Oct 19 10:54:14 kibana01 kibana[29728]: {"type":"response","@timestamp":"2020-10-19T08:54:14Z","tags":[],"pid":29728,"method":"post","statusCode":403,"req":{"url":"/api/saved_objects/index-pattern","method":"post","headers":{"host":"example.com","user-agent":"Mozilla/5.0 (X11; Linux x86_64; rv:78.0) Gecko/20100101 Firefox/78.0","accept":"*/*","accept-language":"en,en-US;q=0.8,fr;q=0.5,de;q=0.3","accept-encoding":"gzip, deflate, br","referer":"https://example.com/app/management/kibana/indexPatterns/create","content-type":"application/json","kbn-version":"7.9.1","origin":"https://example.com","content-length":"78","dnt":"1","connection":"keep-alive","sgtenant":"__user__"},"remoteAddress":"1.1.1.1","userAgent":"1.1.1.1","referer":"https://example.com/app/management/kibana/indexPatterns/create"},"res":{"statusCode":403,"responseTime":31,"contentLength":9},"message":"POST /api/saved_objects/index-pattern 403 31ms - 9.0B"}

The kibana interface merely says Error: Forbidden

On which versions of ES/SG does this error occur?

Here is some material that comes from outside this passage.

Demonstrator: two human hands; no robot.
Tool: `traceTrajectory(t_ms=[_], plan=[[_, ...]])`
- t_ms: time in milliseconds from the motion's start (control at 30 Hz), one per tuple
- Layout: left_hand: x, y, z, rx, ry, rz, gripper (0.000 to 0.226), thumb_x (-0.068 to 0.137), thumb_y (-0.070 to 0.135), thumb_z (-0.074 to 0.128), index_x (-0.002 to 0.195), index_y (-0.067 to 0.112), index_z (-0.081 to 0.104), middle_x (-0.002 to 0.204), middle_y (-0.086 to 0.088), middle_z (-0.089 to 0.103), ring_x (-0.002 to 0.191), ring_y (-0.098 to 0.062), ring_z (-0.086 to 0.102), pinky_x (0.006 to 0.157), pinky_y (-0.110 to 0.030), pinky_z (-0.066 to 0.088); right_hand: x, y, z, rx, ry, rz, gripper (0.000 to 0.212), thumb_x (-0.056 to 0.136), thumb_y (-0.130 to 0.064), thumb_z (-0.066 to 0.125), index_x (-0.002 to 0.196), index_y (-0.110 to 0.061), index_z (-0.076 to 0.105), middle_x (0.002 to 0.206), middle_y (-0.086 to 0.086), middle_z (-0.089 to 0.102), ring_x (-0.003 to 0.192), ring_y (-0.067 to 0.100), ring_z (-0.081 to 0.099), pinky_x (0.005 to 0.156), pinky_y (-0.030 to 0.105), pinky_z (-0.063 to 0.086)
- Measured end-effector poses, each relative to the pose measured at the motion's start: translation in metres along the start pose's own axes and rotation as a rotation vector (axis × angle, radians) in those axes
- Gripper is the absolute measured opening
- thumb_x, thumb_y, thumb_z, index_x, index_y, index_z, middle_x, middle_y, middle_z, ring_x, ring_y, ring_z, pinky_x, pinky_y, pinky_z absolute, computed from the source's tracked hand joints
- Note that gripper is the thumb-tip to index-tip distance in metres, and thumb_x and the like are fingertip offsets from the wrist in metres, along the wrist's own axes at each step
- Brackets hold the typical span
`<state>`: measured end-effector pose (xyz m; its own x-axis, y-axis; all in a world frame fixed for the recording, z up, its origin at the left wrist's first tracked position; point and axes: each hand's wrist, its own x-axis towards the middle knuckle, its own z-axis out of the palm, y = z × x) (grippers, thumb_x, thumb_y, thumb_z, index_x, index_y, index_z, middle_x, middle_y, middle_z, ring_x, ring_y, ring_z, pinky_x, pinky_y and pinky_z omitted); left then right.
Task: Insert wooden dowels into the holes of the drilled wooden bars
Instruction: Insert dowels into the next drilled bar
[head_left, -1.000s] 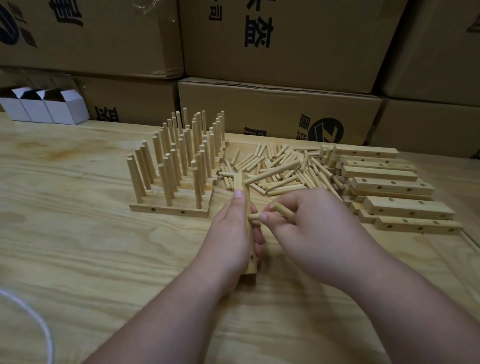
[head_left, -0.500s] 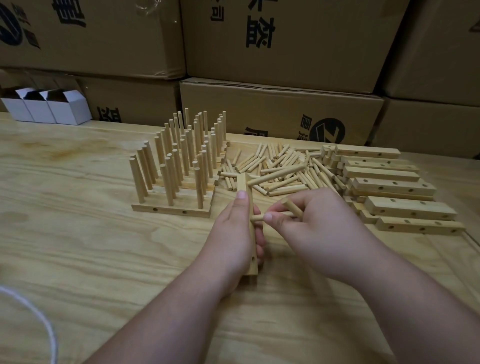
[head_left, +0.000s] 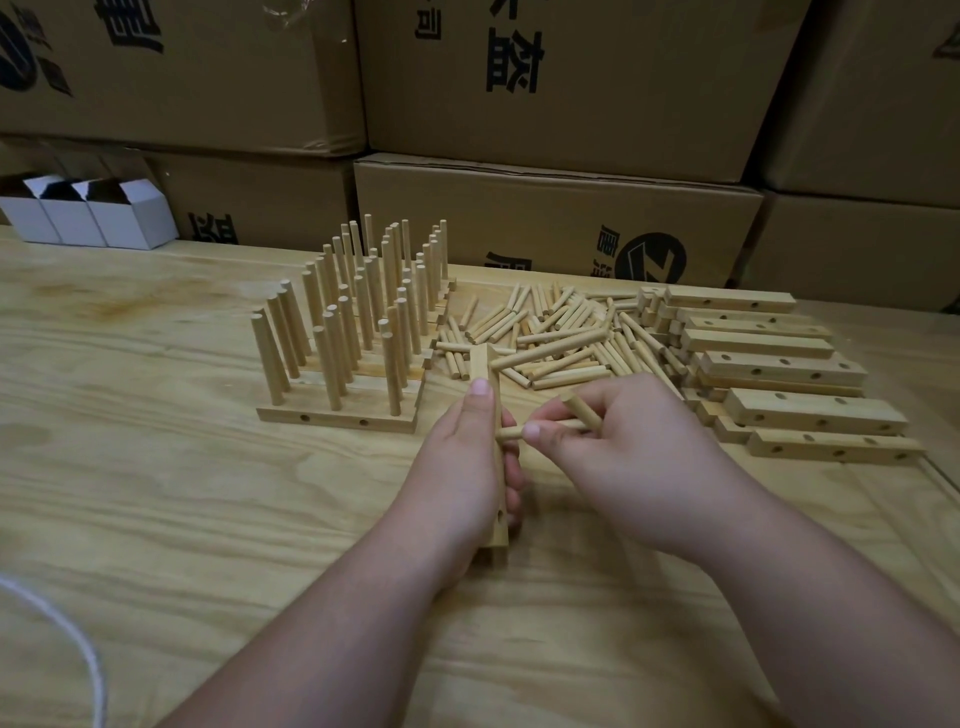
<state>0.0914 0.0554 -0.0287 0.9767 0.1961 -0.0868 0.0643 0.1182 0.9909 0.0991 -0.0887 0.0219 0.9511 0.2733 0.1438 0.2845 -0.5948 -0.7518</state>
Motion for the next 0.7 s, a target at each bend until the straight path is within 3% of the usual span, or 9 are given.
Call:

search-guard-7 7.9.1-45.0.0

Did you enable do_not_fail_on_forbidden? If not, could you enable it and try again?

The option is enabled, yes

Hi again, I still have this problem on 7.9.1-45.0.0
There is nothing in the ES logs, I only get a “Error forbidden” message in kibana when trying to save an index-pattern:

{
  "type": "response",
  "@timestamp": "2021-06-28T06:59:56Z",
  "tags": [],
  "pid": 5457,
  "method": "post",
  "statusCode": 403,
  "req": {
    "url": "/api/saved_objects/index-pattern",
    "method": "post",
    "headers": {
      "host": "sg.example.com",
      "user-agent": "Mozilla/5.0 (X11; Linux x86_64; rv:78.0) Gecko/20100101 Firefox/78.0",
      "accept": "*/*",
      "accept-language": "en,en-US;q=0.8,fr;q=0.5,de;q=0.3",
      "accept-encoding": "gzip, deflate, br",
      "referer": "https://sg.example.com/app/management/kibana/indexPatterns/create",
      "content-type": "application/json",
      "kbn-version": "7.9.1",
      "origin": "https://sg.example.com",
      "content-length": "82",
      "dnt": "1",
      "connection": "keep-alive",
      "sgtenant": "__user__"
    },
    "remoteAddress": "1.1.2.4",
    "userAgent": "1.1.2.4",
    "referer": "https://sg.example.com/app/management/kibana/indexPatterns/create"
  },
  "res": {
    "statusCode": 403,
    "responseTime": 24,
    "contentLength": 9
  },
  "message": "POST /api/saved_objects/index-pattern 403 24ms - 9.0B"
}

The user has SGS_KIBANA_USER permissions, I just checked using the kibana account info page

Maybe this can be useful : I tried importing the index pattern in kibana using the import feature, and here’s what I get:

no permissions for [indices:admin/mapping/auto_put] and User [name=fwernli, backend_roles=[], requestedTenant=__user__]

Have you tried upgrading to SG 7.9.1-45.1.0?

From the release notes:

Creating index patterns with Kibana 7.9.1 and Search Guard 45.0.0 was not possible. Fixed.